## WHAT TO PRODUCE
Repeat the listing that comes next, leaving nothing out and changing nothing.

## DATA BLOCK
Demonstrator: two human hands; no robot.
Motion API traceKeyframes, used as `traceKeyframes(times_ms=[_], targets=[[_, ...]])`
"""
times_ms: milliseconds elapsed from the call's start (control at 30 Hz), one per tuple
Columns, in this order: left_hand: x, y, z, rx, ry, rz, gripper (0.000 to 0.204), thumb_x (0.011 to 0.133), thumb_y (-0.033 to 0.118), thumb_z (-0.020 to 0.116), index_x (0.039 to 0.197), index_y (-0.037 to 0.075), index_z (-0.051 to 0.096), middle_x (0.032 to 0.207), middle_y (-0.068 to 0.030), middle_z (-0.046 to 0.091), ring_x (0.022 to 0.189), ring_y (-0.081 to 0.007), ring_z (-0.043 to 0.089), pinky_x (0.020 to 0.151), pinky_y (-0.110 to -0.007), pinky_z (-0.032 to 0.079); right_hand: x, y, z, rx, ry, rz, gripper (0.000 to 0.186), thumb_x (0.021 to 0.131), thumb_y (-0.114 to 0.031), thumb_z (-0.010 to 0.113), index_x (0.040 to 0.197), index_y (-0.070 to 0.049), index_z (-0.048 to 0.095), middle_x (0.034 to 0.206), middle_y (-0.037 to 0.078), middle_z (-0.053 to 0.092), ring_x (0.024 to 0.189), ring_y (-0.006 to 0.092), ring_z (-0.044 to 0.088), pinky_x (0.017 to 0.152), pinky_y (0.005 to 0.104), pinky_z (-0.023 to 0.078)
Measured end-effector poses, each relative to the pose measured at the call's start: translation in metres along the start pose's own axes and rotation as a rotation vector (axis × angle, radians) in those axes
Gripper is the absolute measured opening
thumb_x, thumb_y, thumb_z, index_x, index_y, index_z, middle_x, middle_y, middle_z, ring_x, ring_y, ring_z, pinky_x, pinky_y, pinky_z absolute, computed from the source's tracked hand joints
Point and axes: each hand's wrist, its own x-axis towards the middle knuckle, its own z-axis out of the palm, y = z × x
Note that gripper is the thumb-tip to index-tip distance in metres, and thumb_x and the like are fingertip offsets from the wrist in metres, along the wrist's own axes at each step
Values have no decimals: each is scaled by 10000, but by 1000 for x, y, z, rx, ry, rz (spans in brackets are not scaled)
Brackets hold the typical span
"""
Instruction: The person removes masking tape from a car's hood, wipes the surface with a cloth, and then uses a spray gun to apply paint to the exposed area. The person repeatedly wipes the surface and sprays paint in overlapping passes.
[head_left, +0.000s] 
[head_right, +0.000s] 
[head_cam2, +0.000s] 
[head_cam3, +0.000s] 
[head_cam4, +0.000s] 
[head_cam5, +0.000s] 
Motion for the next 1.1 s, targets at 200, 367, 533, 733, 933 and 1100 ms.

## RESPONSE TO THIS EXERCISE
Demonstrator: two human hands; no robot.
Motion API traceKeyframes, used as `traceKeyframes(times_ms=[_], targets=[[_, ...]])`
"""
times_ms: milliseconds elapsed from the call's start (control at 30 Hz), one per tuple
Columns, in this order: left_hand: x, y, z, rx, ry, rz, gripper (0.000 to 0.204), thumb_x (0.011 to 0.133), thumb_y (-0.033 to 0.118), thumb_z (-0.020 to 0.116), index_x (0.039 to 0.197), index_y (-0.037 to 0.075), index_z (-0.051 to 0.096), middle_x (0.032 to 0.207), middle_y (-0.068 to 0.030), middle_z (-0.046 to 0.091), ring_x (0.022 to 0.189), ring_y (-0.081 to 0.007), ring_z (-0.043 to 0.089), pinky_x (0.020 to 0.151), pinky_y (-0.110 to -0.007), pinky_z (-0.032 to 0.079); right_hand: x, y, z, rx, ry, rz, gripper (0.000 to 0.186), thumb_x (0.021 to 0.131), thumb_y (-0.114 to 0.031), thumb_z (-0.010 to 0.113), index_x (0.040 to 0.197), index_y (-0.070 to 0.049), index_z (-0.048 to 0.095), middle_x (0.034 to 0.206), middle_y (-0.037 to 0.078), middle_z (-0.053 to 0.092), ring_x (0.024 to 0.189), ring_y (-0.006 to 0.092), ring_z (-0.044 to 0.088), pinky_x (0.017 to 0.152), pinky_y (0.005 to 0.104), pinky_z (-0.023 to 0.078)
Measured end-effector poses, each relative to the pose measured at the call's start: translation in metres along the start pose's own axes and rotation as a rotation vector (axis × angle, radians) in those axes
Gripper is the absolute measured opening
thumb_x, thumb_y, thumb_z, index_x, index_y, index_z, middle_x, middle_y, middle_z, ring_x, ring_y, ring_z, pinky_x, pinky_y, pinky_z absolute, computed from the source's tracked hand joints
Point and axes: each hand's wrist, its own x-axis towards the middle knuckle, its own z-axis out of the palm, y = z × x
Note that gripper is the thumb-tip to index-tip distance in metres, and thumb_x and the like are fingertip offsets from the wrist in metres, along the wrist's own axes at each step
Values have no decimals: each is scaled by 10000, but by 1000 for x, y, z, rx, ry, rz (spans in brackets are not scaled)
Brackets hold the typical span
"""
Instruction: The person removes masking tape from a car's hood, wipes the surface with a cloth, and then uses a spray gun to apply paint to the exposed area. The person repeatedly wipes the surface and sprays paint in overlapping passes.
[head_left, +0.000s] 
[head_right, +0.000s] 
[head_cam2, +0.000s] 
[head_cam3, +0.000s] 
[head_cam4, +0.000s] 
[head_cam5, +0.000s] 
Motion for the next 1.1 s, targets at 200, 367, 533, 733, 933 and 1100 ms.

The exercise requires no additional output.